### Assigned task
Examine each line of the listing below. Copy those in which the string "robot" appears.

--

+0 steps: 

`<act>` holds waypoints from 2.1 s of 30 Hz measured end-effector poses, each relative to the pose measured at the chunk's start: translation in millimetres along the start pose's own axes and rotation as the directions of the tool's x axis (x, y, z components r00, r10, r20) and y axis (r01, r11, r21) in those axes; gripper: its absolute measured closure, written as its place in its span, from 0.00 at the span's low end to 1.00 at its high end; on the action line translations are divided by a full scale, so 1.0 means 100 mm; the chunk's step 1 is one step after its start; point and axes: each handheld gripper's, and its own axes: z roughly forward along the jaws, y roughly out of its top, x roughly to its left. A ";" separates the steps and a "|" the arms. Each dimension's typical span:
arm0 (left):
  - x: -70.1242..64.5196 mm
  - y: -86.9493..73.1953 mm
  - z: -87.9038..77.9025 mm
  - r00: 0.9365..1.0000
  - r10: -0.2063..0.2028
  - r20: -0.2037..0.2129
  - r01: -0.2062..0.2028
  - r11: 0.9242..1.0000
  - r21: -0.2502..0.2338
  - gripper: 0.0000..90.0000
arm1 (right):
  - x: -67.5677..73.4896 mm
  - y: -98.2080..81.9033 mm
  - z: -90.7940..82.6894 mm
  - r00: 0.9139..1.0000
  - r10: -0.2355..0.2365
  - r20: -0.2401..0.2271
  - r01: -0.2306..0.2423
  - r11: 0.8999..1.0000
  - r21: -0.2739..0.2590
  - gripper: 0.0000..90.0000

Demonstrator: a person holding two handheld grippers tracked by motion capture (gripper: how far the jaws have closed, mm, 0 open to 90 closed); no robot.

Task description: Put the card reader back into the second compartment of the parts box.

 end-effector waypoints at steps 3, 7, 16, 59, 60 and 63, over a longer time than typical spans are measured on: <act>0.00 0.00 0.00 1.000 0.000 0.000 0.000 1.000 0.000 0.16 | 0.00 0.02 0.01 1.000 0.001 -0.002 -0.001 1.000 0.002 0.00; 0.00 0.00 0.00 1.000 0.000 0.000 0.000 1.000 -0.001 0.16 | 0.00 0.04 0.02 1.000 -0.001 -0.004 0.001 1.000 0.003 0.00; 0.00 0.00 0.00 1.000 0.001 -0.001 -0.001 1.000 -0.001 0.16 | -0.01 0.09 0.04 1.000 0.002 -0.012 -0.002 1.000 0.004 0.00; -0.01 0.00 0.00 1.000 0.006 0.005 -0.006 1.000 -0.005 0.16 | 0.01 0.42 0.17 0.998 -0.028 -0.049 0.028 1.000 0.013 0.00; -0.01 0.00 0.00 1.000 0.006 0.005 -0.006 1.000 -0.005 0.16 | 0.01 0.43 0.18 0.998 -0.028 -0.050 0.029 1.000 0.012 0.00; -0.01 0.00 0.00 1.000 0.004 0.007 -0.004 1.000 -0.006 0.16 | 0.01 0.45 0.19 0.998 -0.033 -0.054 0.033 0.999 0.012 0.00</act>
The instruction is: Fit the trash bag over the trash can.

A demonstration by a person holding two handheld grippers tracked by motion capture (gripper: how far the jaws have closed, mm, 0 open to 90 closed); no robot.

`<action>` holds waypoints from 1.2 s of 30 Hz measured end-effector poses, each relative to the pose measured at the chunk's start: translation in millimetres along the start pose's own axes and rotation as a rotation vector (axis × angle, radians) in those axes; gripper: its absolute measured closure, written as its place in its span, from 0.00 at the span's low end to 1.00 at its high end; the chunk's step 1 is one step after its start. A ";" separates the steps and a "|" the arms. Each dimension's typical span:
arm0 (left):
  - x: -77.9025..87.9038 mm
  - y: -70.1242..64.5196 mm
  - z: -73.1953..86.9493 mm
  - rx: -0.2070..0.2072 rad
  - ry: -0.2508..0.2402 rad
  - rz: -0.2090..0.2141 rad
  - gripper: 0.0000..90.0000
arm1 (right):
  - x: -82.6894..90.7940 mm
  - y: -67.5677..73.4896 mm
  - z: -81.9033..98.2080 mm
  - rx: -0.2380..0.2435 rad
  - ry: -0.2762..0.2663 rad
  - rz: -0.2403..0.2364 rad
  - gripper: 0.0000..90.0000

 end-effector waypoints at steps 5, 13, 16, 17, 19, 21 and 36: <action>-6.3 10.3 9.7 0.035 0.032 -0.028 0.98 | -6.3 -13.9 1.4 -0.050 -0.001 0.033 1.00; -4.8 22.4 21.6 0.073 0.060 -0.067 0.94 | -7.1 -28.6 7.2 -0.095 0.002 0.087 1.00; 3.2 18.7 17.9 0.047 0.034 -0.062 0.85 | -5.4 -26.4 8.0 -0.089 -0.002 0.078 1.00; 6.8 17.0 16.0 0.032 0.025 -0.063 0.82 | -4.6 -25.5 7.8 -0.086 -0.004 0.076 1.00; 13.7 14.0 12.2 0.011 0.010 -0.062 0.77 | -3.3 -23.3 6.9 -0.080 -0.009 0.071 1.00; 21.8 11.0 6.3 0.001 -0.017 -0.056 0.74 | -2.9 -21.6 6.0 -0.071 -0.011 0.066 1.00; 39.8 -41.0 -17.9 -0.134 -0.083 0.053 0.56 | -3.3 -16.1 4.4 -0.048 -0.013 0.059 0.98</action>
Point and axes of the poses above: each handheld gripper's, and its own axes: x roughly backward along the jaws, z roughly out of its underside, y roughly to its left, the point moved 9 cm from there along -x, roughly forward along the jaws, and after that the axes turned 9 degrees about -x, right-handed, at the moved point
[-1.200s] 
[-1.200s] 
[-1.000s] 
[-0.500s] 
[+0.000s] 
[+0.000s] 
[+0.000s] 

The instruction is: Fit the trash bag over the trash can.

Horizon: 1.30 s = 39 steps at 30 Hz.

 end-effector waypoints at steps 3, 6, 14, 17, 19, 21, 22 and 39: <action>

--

### Task response
Demonstrator: a person holding two handheld grippers tracked by motion capture (gripper: how far the jaws have closed, mm, 0 open to 90 closed); no robot.
A demonstration by a person holding two handheld grippers tracked by motion capture (gripper: how far the jaws have closed, mm, 0 open to 90 closed); no robot.

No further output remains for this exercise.